Dataset items
::::::::::
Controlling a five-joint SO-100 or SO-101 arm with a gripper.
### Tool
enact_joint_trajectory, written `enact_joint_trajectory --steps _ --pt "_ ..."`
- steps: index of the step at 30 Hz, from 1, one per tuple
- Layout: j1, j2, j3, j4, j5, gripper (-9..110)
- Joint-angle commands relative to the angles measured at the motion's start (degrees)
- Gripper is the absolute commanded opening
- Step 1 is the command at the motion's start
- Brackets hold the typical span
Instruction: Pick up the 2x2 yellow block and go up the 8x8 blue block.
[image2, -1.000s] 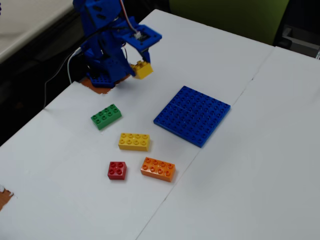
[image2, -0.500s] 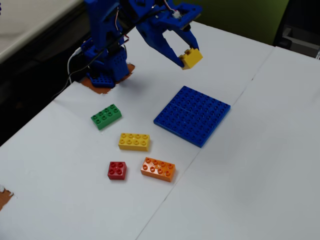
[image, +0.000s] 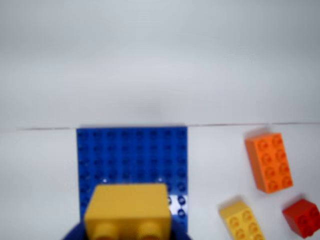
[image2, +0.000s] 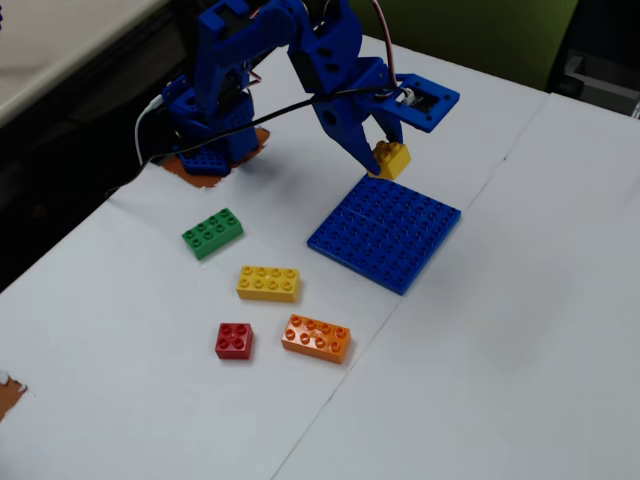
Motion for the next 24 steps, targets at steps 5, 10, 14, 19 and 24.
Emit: enact_joint_trajectory --steps 5,10,14,19,24 --pt "-1.23 -0.97 4.39 0.26 -5.36 0" --pt "-1.05 -1.93 4.83 0.35 -6.86 0" --pt "-0.97 -3.25 4.75 0.35 -7.29 0" --pt "-0.53 -3.96 4.13 0.35 -3.6 0" --pt "-0.44 -3.96 4.31 0.35 0.09 0"
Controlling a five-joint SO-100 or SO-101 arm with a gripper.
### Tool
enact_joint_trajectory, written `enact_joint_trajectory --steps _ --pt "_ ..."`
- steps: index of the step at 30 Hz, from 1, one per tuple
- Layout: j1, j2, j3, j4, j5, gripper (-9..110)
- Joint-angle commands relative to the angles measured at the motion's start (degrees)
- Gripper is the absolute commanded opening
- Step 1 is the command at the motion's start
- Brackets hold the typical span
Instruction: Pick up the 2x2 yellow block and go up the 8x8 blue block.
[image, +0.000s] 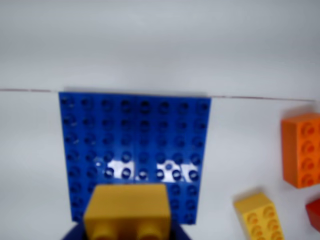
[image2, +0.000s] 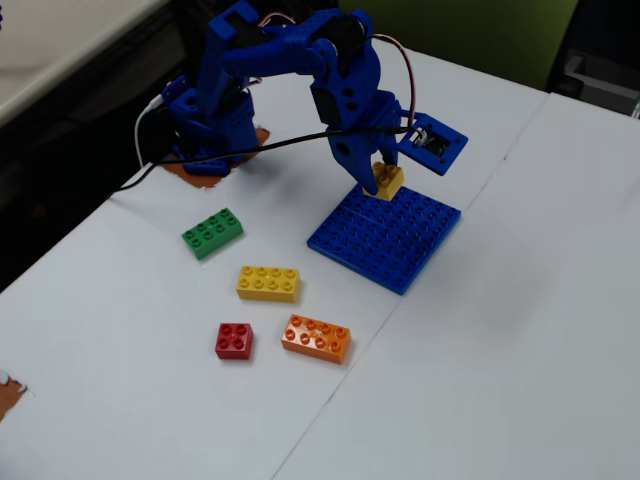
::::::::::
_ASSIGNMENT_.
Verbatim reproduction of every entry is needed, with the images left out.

_SOLUTION BELOW_.
Controlling a five-joint SO-100 or SO-101 arm with a gripper.
### Tool
enact_joint_trajectory, written `enact_joint_trajectory --steps _ --pt "_ ..."`
- steps: index of the step at 30 Hz, from 1, one per tuple
- Layout: j1, j2, j3, j4, j5, gripper (-9..110)
- Joint-angle commands relative to the angles measured at the motion's start (degrees)
- Gripper is the absolute commanded opening
- Step 1 is the command at the motion's start
- Brackets hold the typical span
Instruction: Pick up the 2x2 yellow block and go up the 8x8 blue block.
[image2, -1.000s] 
[image2, -0.500s] 
[image, +0.000s] 
[image2, +0.000s] 
Motion for the next 24 steps, targets at steps 5, 10, 14, 19 and 24.
Emit: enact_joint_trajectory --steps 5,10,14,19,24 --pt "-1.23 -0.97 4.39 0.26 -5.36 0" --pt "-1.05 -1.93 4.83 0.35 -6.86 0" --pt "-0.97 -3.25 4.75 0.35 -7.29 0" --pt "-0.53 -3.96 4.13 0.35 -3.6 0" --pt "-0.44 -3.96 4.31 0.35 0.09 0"
Controlling a five-joint SO-100 or SO-101 arm with a gripper.
### Tool
enact_joint_trajectory, written `enact_joint_trajectory --steps _ --pt "_ ..."`
- steps: index of the step at 30 Hz, from 1, one per tuple
- Layout: j1, j2, j3, j4, j5, gripper (-9..110)
- Joint-angle commands relative to the angles measured at the motion's start (degrees)
- Gripper is the absolute commanded opening
- Step 1 is the command at the motion's start
- Brackets hold the typical span
Instruction: Pick up the 2x2 yellow block and go up the 8x8 blue block.
[image, +0.000s] 
[image2, +0.000s] 

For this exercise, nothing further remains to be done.